China and Russia are developing ground and space-based weapons specifically designed to interfere with or destroy U.S. systems, he said. These weapons include ground-based missiles, electronic jammers and cyber attacks.

“We’re answering these challenges by advancing the capabilities we put in space and on the ground,” said Povak. 

The new satellites the NRO expects to deploy over the next decade, he said, “will create more persistent coverage over any area of the Earth, provide faster revisit rates and increase the accuracy and fidelity of our data.”

“Our investments will increase the survivability and strength of our systems by shoring up single points of failure, addressing vulnerabilities on the ground, in the cyber domain and on orbit,” Povak said. 
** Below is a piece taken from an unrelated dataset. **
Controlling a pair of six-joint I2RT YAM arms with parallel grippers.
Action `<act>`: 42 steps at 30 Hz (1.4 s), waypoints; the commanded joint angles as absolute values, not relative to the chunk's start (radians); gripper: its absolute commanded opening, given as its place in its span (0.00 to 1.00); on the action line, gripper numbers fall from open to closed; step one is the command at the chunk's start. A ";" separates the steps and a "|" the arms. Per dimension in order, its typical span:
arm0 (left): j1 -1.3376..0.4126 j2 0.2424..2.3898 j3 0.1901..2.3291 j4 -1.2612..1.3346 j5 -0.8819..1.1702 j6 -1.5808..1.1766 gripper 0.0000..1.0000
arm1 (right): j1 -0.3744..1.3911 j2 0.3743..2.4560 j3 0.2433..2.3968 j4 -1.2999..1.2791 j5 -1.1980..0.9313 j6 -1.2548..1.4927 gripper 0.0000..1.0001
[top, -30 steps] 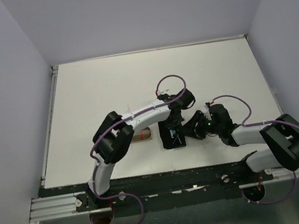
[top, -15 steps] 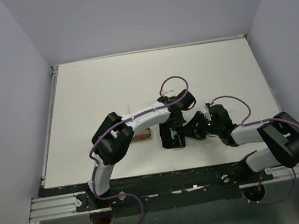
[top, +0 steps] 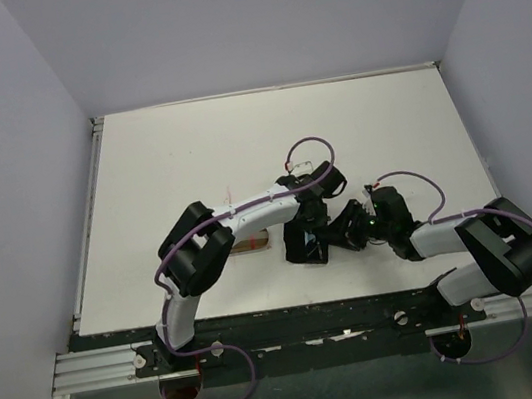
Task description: Organize the sunglasses
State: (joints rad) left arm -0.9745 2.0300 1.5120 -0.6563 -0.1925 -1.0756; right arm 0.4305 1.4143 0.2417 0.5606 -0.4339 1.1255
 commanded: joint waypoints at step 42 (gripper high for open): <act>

The NRO also is buying small satellites for experiments to “rapidly assess new technologies in the space environment and test new concepts of operations on orbit,” Povak said. “This ‘pathfinder’ strategy is already reducing our timelines for deploying future operational systems.”

‘Responsive space’

Povak said the NRO is watching U.S. Space Force efforts to speed up the timeline to launch space missions, under a program known as responsive space.

“Responsive space to us means that we want to be able to be prepared to launch a payload as soon as that payload is ready,” he said. 

It also means having access to multiple launch providers and launch sites to deploy a diversity of spacecraft ranging from the traditional schoolbus-size satellites so smaller platforms built with commercial satellites buses “that we can integrate new payloads on.”

To be able to meet the goal of quadrupling the number of satellites, the NRO is shrinking the production cycle, said Povak. “Instead of taking six to eight years to create one specific satellite, we’re now producing multiple satellites every year.”

Sandra Erwin writes about military space programs, policy, technology and the industry that supports this sector. She has covered the military, the Pentagon, Congress and the defense industry for nearly two decades as editor of NDIA’s National Defense...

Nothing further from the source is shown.